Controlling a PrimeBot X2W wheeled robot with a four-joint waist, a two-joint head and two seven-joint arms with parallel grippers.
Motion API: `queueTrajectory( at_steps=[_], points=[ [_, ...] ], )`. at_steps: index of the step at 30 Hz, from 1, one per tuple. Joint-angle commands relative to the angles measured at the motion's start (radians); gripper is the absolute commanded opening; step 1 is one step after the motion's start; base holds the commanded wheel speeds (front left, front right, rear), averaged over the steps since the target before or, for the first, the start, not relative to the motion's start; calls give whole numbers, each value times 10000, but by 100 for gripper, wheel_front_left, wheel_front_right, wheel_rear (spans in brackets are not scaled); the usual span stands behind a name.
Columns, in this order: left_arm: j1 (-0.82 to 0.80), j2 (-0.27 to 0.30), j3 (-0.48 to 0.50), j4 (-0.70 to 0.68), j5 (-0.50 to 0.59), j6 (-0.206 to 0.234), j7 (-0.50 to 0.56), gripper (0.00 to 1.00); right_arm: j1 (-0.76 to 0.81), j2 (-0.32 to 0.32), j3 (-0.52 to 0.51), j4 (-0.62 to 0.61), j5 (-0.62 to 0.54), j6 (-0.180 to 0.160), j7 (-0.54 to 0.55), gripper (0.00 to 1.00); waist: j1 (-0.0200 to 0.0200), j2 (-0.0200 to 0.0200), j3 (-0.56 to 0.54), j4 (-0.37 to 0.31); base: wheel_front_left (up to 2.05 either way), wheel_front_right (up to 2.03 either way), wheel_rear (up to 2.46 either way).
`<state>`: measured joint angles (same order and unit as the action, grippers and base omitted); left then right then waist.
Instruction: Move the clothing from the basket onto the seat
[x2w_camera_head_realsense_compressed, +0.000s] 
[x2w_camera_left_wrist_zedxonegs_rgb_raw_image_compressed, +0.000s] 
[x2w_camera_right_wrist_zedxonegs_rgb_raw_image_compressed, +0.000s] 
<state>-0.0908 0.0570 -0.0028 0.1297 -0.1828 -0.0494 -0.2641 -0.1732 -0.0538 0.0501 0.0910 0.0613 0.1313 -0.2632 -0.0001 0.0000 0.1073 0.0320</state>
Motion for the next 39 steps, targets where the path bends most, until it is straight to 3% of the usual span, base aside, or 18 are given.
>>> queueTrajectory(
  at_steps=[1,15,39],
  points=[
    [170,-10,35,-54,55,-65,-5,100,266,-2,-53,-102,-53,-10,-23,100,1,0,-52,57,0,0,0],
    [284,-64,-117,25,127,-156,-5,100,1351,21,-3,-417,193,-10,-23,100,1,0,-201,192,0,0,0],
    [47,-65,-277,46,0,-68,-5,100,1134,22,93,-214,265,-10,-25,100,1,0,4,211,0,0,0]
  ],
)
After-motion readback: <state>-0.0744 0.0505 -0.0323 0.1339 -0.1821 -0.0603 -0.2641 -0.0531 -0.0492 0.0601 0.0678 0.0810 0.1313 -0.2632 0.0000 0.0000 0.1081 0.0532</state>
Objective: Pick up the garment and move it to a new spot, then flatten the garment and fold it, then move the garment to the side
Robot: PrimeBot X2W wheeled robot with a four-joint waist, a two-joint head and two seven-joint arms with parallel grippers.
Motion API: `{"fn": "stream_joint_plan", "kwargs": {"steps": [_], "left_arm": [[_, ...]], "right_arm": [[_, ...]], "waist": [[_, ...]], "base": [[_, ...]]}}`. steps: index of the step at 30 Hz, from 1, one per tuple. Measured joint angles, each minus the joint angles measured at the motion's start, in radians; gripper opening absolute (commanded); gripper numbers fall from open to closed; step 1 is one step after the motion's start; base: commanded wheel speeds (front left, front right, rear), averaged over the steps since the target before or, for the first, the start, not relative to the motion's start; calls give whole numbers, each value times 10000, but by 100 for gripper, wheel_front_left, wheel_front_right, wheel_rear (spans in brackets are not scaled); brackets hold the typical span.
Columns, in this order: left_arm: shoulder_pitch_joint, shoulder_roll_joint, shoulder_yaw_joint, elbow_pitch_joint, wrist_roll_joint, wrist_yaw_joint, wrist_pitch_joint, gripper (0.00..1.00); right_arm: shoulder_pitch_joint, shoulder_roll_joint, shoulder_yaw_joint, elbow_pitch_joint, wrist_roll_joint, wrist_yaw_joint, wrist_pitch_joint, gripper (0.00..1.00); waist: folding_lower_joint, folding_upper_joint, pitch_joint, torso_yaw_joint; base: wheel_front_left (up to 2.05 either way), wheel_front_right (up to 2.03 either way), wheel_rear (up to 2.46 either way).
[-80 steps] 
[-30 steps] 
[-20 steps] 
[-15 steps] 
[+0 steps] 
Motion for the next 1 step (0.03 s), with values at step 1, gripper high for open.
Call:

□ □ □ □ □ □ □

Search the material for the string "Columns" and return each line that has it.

Columns, in this order: left_arm: j1 (-0.82 to 0.80), j2 (-0.27 to 0.30), j3 (-0.48 to 0.50), j4 (-0.70 to 0.68), j5 (-0.50 to 0.59), j6 (-0.206 to 0.234), j7 (-0.50 to 0.56), gripper (0.00 to 1.00); right_arm: j1 (-0.76 to 0.81), j2 (-0.32 to 0.32), j3 (-0.52 to 0.51), j4 (-0.62 to 0.61), j5 (-0.62 to 0.54), j6 (-0.180 to 0.160), j7 (-0.54 to 0.55), gripper (0.00 to 1.00); waist: j1 (-0.0200 to 0.0200), j2 (-0.0200 to 0.0200), j3 (-0.56 to 0.54), j4 (-0.37 to 0.31); base: wheel_front_left (up to 2.05 either way), wheel_front_right (up to 2.03 either way), wheel_rear (up to 2.46 either way).
Columns, in this order: left_arm: shoulder_pitch_joint, shoulder_roll_joint, shoulder_yaw_joint, elbow_pitch_joint, wrist_roll_joint, wrist_yaw_joint, wrist_pitch_joint, gripper (0.00..1.00); right_arm: shoulder_pitch_joint, shoulder_roll_joint, shoulder_yaw_joint, elbow_pitch_joint, wrist_roll_joint, wrist_yaw_joint, wrist_pitch_joint, gripper (0.00..1.00); waist: folding_lower_joint, folding_upper_joint, pitch_joint, torso_yaw_joint; base: wheel_front_left (up to 2.05 either way), wheel_front_right (up to 2.03 either way), wheel_rear (up to 2.46 either way).

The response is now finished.